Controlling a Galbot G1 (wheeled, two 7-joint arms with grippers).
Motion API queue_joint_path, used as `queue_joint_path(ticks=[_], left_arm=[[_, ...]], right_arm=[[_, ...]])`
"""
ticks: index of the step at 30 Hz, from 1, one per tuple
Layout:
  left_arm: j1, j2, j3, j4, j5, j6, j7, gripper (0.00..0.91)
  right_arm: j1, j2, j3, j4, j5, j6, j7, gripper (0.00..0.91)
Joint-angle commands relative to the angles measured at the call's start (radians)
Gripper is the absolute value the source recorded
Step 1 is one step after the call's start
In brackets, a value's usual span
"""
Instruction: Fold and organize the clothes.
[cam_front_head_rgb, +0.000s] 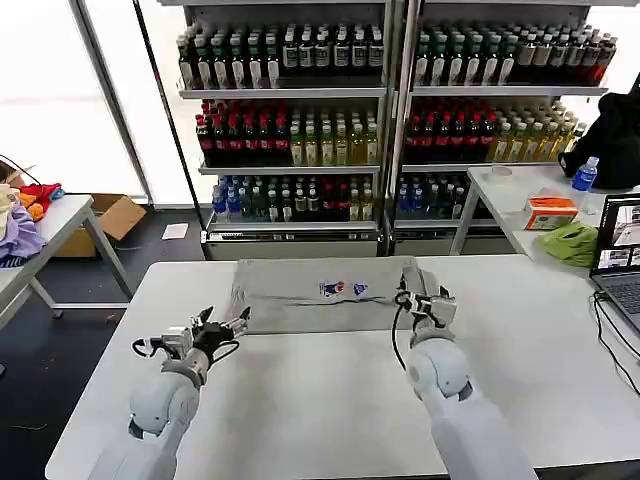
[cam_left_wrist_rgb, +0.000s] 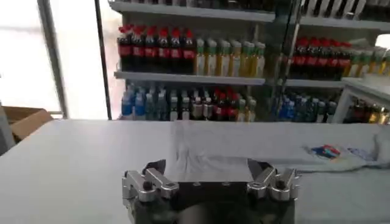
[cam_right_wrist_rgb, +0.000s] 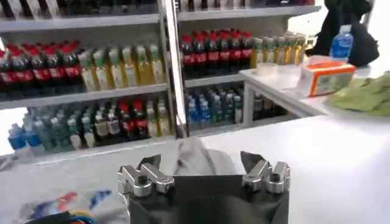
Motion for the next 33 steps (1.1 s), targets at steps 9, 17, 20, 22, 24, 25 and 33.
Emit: queue_joint_path(ticks=[9,17,20,22,24,25,33], left_arm=[[0.004,-0.005,0.000,0.044,0.047,-0.001,-0.006,0.907],[-0.041,-0.005,0.015,0.107,0.051,-0.008,-0.006,0.907],[-0.050,-0.004,0.018,0.115,0.054,-0.004,-0.007,0.907],[-0.053,-0.003,0.019,0.124,0.057,-0.003,-0.008,0.907],[-0.052,0.000,0.021,0.130,0.058,-0.003,-0.007,0.907],[-0.051,0.001,0.022,0.132,0.059,-0.003,-0.007,0.907],[-0.051,0.000,0.037,0.150,0.067,0.002,-0.004,0.393]], right_arm=[[-0.053,-0.055,0.013,-0.028,-0.062,-0.039,-0.015,0.907],[-0.008,-0.032,0.001,-0.088,-0.058,-0.040,-0.016,0.907],[0.005,-0.029,-0.002,-0.106,-0.047,-0.043,-0.014,0.907],[0.011,-0.026,-0.004,-0.117,-0.034,-0.048,-0.011,0.907],[0.011,-0.024,-0.004,-0.122,-0.029,-0.050,-0.010,0.907],[0.010,-0.024,-0.004,-0.122,-0.028,-0.051,-0.010,0.907],[0.007,-0.016,-0.008,-0.149,-0.006,-0.042,0.002,0.262]])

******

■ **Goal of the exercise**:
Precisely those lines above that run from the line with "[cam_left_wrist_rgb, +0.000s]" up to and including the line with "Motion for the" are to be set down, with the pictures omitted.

■ **Written solution**:
[cam_left_wrist_rgb, +0.000s] 
[cam_right_wrist_rgb, +0.000s] 
Motion for the next 33 steps (1.1 s), targets at steps 9, 17, 20, 22, 24, 25 and 33.

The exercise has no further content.